__Problem__.
Each record below should be written out again exactly as given.
──────── Given records ────────
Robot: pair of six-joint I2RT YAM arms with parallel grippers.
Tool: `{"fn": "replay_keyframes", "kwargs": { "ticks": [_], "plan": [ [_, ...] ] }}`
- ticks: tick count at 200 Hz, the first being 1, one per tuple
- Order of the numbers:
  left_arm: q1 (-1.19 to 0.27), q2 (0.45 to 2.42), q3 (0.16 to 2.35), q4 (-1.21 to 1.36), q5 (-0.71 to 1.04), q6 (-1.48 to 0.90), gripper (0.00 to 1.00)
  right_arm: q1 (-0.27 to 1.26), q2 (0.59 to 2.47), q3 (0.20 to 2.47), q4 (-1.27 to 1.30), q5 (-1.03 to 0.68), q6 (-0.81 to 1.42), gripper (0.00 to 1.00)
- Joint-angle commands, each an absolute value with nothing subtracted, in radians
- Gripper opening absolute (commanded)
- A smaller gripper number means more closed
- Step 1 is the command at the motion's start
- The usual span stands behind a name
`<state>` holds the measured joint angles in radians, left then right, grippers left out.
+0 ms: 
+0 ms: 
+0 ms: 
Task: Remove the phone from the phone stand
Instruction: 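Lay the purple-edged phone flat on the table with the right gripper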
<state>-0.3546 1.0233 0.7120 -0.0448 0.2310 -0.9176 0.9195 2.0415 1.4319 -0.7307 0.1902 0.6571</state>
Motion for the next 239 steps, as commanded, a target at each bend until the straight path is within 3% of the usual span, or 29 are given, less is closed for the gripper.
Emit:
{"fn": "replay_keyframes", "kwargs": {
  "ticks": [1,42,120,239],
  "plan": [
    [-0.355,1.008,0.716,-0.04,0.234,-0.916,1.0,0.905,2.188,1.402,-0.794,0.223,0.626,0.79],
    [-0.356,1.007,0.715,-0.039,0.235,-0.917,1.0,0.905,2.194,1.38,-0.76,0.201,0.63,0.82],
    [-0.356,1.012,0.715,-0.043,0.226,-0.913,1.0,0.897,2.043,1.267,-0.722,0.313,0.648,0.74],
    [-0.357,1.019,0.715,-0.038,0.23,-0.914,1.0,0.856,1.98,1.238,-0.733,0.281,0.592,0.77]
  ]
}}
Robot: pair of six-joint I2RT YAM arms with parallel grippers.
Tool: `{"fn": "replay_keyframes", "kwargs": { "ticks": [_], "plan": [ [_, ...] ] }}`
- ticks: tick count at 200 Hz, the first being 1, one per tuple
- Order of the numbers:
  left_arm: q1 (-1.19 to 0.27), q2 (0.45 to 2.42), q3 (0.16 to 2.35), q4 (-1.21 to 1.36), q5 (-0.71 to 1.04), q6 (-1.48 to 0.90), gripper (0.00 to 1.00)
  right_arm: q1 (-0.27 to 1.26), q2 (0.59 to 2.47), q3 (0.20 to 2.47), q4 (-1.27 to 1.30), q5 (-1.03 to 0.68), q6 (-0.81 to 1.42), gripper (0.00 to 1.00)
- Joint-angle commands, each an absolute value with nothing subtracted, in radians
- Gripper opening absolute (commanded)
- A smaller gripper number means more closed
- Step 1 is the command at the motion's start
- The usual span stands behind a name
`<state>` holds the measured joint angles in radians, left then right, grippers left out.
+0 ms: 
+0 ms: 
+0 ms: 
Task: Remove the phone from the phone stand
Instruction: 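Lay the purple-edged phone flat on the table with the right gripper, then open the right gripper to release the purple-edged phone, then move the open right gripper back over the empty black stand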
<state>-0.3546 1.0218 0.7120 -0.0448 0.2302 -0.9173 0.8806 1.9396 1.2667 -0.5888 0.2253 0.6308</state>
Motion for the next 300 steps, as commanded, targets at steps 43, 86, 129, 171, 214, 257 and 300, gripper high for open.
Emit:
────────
__Completed exercise__.
Robot: pair of six-joint I2RT YAM arms with parallel grippers.
Tool: `{"fn": "replay_keyframes", "kwargs": { "ticks": [_], "plan": [ [_, ...] ] }}`
- ticks: tick count at 200 Hz, the first being 1, one per tuple
- Order of the numbers:
  left_arm: q1 (-1.19 to 0.27), q2 (0.45 to 2.42), q3 (0.16 to 2.35), q4 (-1.21 to 1.36), q5 (-0.71 to 1.04), q6 (-1.48 to 0.90), gripper (0.00 to 1.00)
  right_arm: q1 (-0.27 to 1.26), q2 (0.59 to 2.47), q3 (0.20 to 2.47), q4 (-1.27 to 1.30), q5 (-1.03 to 0.68), q6 (-0.81 to 1.42), gripper (0.00 to 1.00)
- Joint-angle commands, each an absolute value with nothing subtracted, in radians
- Gripper opening absolute (commanded)
- A smaller gripper number means more closed
- Step 1 is the command at the motion's start
- The usual span stands behind a name
`<state>` holds the measured joint angles in radians, left then right, grippers left out.
+0 ms: 
+0 ms: 
+0 ms: 
Task: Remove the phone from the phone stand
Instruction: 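Lay the purple-edged phone flat on the table with the right gripper
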<state>-0.3546 1.0233 0.7120 -0.0448 0.2310 -0.9176 0.9195 2.0415 1.4319 -0.7307 0.1902 0.6571</state>
Motion for the next 239 steps, as commanded, a target at each bend until the straight path is within 3% of the usual span, or 29 are given, less is closed for the gripper.
Emit:
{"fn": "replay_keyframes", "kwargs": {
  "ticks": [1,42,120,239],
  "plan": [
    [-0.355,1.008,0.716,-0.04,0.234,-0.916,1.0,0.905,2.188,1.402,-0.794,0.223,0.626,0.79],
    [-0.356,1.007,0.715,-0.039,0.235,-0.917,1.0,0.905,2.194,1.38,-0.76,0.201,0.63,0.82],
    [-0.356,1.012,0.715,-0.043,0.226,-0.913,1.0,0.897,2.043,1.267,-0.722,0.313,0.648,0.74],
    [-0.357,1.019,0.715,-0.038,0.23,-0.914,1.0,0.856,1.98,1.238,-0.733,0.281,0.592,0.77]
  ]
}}
Robot: pair of six-joint I2RT YAM arms with parallel grippers.
Tool: `{"fn": "replay_keyframes", "kwargs": { "ticks": [_], "plan": [ [_, ...] ] }}`
- ticks: tick count at 200 Hz, the first being 1, one per tuple
- Order of the numbers:
  left_arm: q1 (-1.19 to 0.27), q2 (0.45 to 2.42), q3 (0.16 to 2.35), q4 (-1.21 to 1.36), q5 (-0.71 to 1.04), q6 (-1.48 to 0.90), gripper (0.00 to 1.00)
  right_arm: q1 (-0.27 to 1.26), q2 (0.59 to 2.47), q3 (0.20 to 2.47), q4 (-1.27 to 1.30), q5 (-1.03 to 0.68), q6 (-0.81 to 1.42), gripper (0.00 to 1.00)
- Joint-angle commands, each an absolute value with nothing subtracted, in radians
- Gripper opening absolute (commanded)
- A smaller gripper number means more closed
- Step 1 is the command at the motion's start
- The usual span stands behind a name
`<state>` holds the measured joint angles in radians, left then right, grippers left out.
+0 ms: 
+0 ms: 
+0 ms: 
Task: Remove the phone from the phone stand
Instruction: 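Lay the purple-edged phone flat on the table with the right gripper, then open the right gripper to release the purple-edged phone, then move the open right gripper back over the empty black stand
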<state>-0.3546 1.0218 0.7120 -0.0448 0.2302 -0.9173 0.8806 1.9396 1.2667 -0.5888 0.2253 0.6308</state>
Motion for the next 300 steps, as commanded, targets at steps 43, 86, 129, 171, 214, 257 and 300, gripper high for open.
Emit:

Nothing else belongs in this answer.